Férias joyceanas
Entre os dias 4 e 7 de Julho, li os contos de "Dublinenses". Percebe-se que, a cada história, a habilidade do escritor vai se aprimorando. Aqui já se delineiam algumas das características típicas de suas obras, como: o fato de Dublin ser o ambiente de todas as narrativas; as recorrentes discussões sobre política e religião, duas grandes paixões (e fardos) dos irlandeses; a mediocridade e tédio que contaminam a capital, mas que não impedem que haja sempre algo de muito original e curioso por trás de cada personagem e situação; e, é claro, a personalidade forte, impulsiva e geniosa que estes caracteres do povo irlandês têm.
Eu poderia destacar os seguintes contos: "Uma Pequena Nuvem" e a amargura de seu protagonista, Little Chandler, perante o marasmo de sua vida comparada ao êxito de Gallaher, um amigo que não via há tempos; "Um Caso Doloroso", que mostra o arrependimento de James Duffy por ter perdido toda uma vida sem se arriscar, sendo agora tarde demais para se livrar da inevitável solidão; "Graça", que tem um desenrolar interessantíssimo e revela como Joyce preza temáticas como redenção, amizade e Igreja Católica; por último, o melhor de todos, "Os Mortos", repleto de personagens envolventes (por exemplo, Browne, as irmãs Mary Jane, Júlia e Kate, seu 'sobrinho' Gabriel e a esposa dele, Gretta), além de um desfecho surpreendente.
"Retrato do Artista Quando Jovem" demonstra o quanto o autor irlandês era capaz de evoluir de um livro para o outro. Estamos falando de um romance que, lenta e gradualmente, ganha em densidade, deixando o leitor cada vez mais absorvido pela obra. Antes de mais nada, é auto-biográfico, pois há muitas semelhanças entre as trajetórias de James Joyce e Stephen Dedalus: os internatos, os problemas financeiros da família, o envolvimento com prostitutas, a relação de amor e ódio com o catolicismo...
Os fluxos de consciência, paulatinamente, ganham espaço, a ponto de, em certos momentos, haver a indagação quanto a se estar lendo um diálogo, uma descrição em 3ª pessoa ou um monólogo, ou as três opções sob uma atmosfera onírica. No último trecho que li antes de redigir este post (parei no início da IV parte, pág. 139), seguem-se várias páginas discorrendo sobre pecado, inferno, angústia, arrependimento, dogmas católicos, confissão... enfim, Stephen fica mais e mais consternado pelo conflito entre os prazeres carnais e o peso na consciência.

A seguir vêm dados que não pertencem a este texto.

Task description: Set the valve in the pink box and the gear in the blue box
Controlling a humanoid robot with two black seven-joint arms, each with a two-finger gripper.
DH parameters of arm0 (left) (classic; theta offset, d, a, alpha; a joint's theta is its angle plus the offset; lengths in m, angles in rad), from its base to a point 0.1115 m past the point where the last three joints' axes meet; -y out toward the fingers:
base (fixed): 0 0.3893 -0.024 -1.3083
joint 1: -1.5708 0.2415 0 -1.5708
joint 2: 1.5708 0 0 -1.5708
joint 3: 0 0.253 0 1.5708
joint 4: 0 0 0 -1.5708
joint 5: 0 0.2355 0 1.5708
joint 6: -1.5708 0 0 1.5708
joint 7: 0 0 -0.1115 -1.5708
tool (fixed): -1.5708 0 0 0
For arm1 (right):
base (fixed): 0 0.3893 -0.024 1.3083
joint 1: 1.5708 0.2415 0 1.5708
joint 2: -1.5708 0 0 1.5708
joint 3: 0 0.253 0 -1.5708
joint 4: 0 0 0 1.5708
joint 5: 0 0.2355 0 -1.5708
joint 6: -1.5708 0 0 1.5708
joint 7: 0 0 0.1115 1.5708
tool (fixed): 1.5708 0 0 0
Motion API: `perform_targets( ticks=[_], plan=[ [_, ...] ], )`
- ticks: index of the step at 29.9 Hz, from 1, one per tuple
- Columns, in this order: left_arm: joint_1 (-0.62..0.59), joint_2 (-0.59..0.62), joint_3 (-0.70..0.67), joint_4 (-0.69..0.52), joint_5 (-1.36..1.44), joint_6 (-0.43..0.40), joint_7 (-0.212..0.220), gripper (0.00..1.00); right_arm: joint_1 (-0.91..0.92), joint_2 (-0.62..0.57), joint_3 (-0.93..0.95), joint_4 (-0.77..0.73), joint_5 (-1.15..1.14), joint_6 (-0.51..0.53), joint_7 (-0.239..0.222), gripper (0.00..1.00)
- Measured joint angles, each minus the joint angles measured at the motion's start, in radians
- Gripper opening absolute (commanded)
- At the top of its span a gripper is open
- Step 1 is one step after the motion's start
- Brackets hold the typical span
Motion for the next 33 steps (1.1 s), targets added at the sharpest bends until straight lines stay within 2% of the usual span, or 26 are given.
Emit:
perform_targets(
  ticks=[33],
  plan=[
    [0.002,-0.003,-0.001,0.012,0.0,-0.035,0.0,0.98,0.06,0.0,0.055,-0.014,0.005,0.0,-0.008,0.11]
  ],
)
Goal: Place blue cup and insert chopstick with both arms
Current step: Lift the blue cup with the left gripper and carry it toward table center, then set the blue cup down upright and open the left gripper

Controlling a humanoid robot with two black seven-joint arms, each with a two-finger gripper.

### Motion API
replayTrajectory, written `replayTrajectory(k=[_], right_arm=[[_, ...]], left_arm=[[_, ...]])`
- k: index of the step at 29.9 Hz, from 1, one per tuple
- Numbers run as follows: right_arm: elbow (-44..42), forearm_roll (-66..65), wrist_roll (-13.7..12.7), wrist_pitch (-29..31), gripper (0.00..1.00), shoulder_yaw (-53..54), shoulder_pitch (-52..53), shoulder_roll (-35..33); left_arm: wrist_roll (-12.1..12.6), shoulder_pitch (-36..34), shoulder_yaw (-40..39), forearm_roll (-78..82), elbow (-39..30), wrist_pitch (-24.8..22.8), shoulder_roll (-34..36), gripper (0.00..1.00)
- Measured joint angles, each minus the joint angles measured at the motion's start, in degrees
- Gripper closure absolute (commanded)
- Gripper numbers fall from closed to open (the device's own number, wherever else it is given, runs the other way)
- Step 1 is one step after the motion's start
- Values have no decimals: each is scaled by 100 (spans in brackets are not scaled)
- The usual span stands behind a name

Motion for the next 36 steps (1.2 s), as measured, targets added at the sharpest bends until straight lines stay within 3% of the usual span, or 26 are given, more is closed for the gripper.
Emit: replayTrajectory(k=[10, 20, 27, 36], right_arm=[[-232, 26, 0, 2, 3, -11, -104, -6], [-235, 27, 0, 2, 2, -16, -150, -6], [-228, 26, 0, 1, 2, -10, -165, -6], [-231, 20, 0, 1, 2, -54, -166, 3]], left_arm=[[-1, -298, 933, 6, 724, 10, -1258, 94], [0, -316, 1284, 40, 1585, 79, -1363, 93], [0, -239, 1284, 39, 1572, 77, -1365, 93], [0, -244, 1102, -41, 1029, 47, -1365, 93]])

Algumas partes de "Retrato do Artista Quando Jovem" surpreendem pela crueza e o realismo, como a passagem em que Dedalus é injustamente castigado com a palmatória pelo Padre Dolan, e vive o dilema de ir ou não ao reitor contar que não merecia tal punição, e evitar que apanhasse ainda mais no dia seguinte.
Enfim, ainda não terminei o livro para ter um julgamento definitivo (ceteris paribus, amanhã eu o concluo; no mais tardar, domingo), mas, por enquanto, está sendo uma leitura prazerosa.
Assim que eu concluí-lo, começarei a ler aquele que é um forte candidato a entrar no top 5 de melhores livros que eu já li: "Ulisses". Em um ano em que estou a enfrentar vários livros bem longos (na maioria dos casos, leituras adiadas há anos, como os próprios "O Senhor dos Anéis" e "A Montanha Mágica"), nada como pegar um clássico de 900 páginas para aproveitar o que ainda me resta das férias, não é mesmo?
Nas próximas postagens, mais detalhes deste meu plano de leituras, além de notas sobre meu cotidiano, ensaios sobre política e economia (sim, eles voltarão!), resenhas sobre livros e CDs, entre outras coisas! Bye-bye!